«Dame una razón», dijo él esa vez. «Dame una razón por la
que no debería marcharme y dejarte aquí». No supe responder entonces, así que
él se fue. Era de una lógica tan simple, tan pura y perfecta, que me fue
imposible guardarle rencor. Era casi como si todas las emociones en mi interior
se hubieran sentado en torno a una silla y hubieran asentido con la cabeza,
diciendo: "Claro, él tiene razón. No hay motivo para contradecirle".

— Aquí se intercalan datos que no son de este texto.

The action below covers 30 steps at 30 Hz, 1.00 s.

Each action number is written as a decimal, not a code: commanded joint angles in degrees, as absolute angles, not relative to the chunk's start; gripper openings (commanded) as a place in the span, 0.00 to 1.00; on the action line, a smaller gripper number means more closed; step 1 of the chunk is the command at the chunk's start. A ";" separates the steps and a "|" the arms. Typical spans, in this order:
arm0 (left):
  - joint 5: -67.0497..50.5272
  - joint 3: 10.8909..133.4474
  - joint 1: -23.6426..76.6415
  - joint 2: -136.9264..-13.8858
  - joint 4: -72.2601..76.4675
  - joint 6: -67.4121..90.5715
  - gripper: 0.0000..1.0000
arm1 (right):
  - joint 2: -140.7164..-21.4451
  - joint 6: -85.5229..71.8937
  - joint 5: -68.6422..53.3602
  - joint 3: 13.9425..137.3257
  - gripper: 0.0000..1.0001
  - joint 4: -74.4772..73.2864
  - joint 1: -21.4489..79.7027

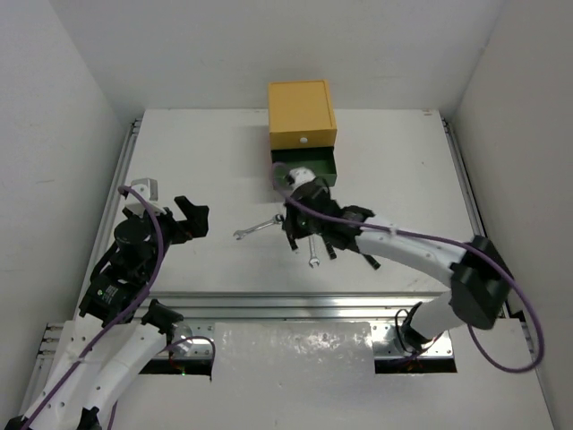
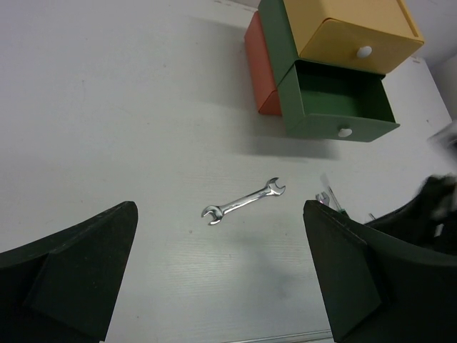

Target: Sort the tools into containers

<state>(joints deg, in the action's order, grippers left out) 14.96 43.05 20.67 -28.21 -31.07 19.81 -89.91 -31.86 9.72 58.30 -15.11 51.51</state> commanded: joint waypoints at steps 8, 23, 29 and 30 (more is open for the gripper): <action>15.91 43.15 20.83 -28.21 -28.83 20.04 1.00 | -77.95 -63.52 29.85 56.50 0.00 2.64 38.67; 14.86 42.98 20.92 -28.74 -28.57 19.78 1.00 | -97.81 -94.13 40.35 75.93 0.04 -9.67 35.34; 14.41 42.89 20.92 -28.39 -28.39 19.60 1.00 | -99.84 -92.11 39.81 77.08 0.20 -8.26 34.98; 14.24 42.89 20.92 -28.30 -28.30 19.60 1.00 | -99.76 -91.15 39.64 76.99 0.23 -7.74 34.89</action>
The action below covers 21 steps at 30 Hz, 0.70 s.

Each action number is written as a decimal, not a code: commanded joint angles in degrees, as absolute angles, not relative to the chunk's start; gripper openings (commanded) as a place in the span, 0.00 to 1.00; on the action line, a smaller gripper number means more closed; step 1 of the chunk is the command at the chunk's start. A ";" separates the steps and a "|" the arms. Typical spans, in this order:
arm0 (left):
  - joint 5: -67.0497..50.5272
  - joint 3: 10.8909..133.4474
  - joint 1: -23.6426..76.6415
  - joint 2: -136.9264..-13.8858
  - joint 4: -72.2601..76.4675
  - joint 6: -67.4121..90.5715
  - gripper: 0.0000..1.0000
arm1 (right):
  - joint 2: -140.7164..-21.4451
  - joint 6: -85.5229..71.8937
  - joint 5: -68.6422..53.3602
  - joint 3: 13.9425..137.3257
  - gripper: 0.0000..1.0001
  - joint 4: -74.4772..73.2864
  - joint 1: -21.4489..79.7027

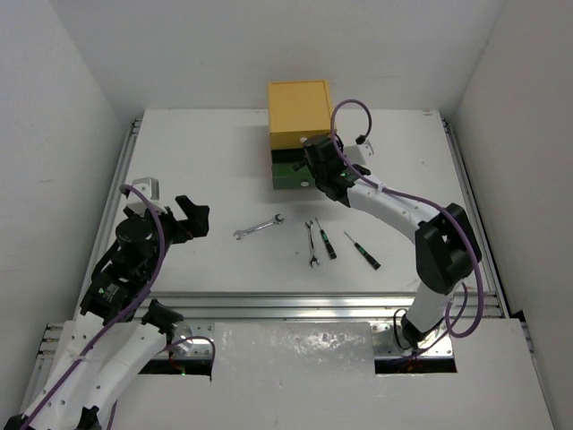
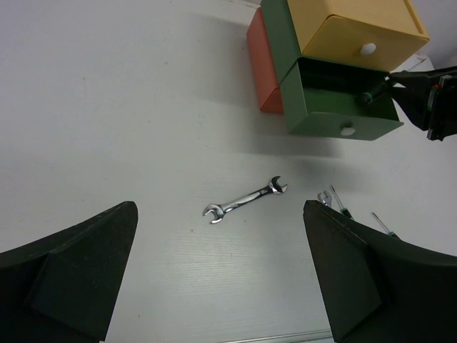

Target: Sort the tools into containers

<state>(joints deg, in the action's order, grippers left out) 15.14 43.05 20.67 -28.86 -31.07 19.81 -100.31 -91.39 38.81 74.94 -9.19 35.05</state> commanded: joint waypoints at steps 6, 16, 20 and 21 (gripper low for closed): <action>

Las tardes frías solían ser nuestras favoritas, por lo que,
lógicamente, ahora apenas puedo soportarlas sin comenzar a recorrer la casa y
gritarle a las paredes. Increíblemente, ahora disfruto las mañanas tibias en el
jardín y las noches sin luna. Ninguna me recuerda su rostro y sus palabras calmadas.
Probablemente, él también las disfrute ahora.
―Dos y dos son cuatro ―susurré por lo bajo con una
sonrisita―. Uno y uno son dos. Tú y yo no somos nada.
Y sonaba simple, puro, perfecto. No nevaba, pero nadie en
aquella soledad blanca me contradijo. Y no pude evitar sonreír al darme cuenta
de que acababa de encontrar una razón para que no se marchara.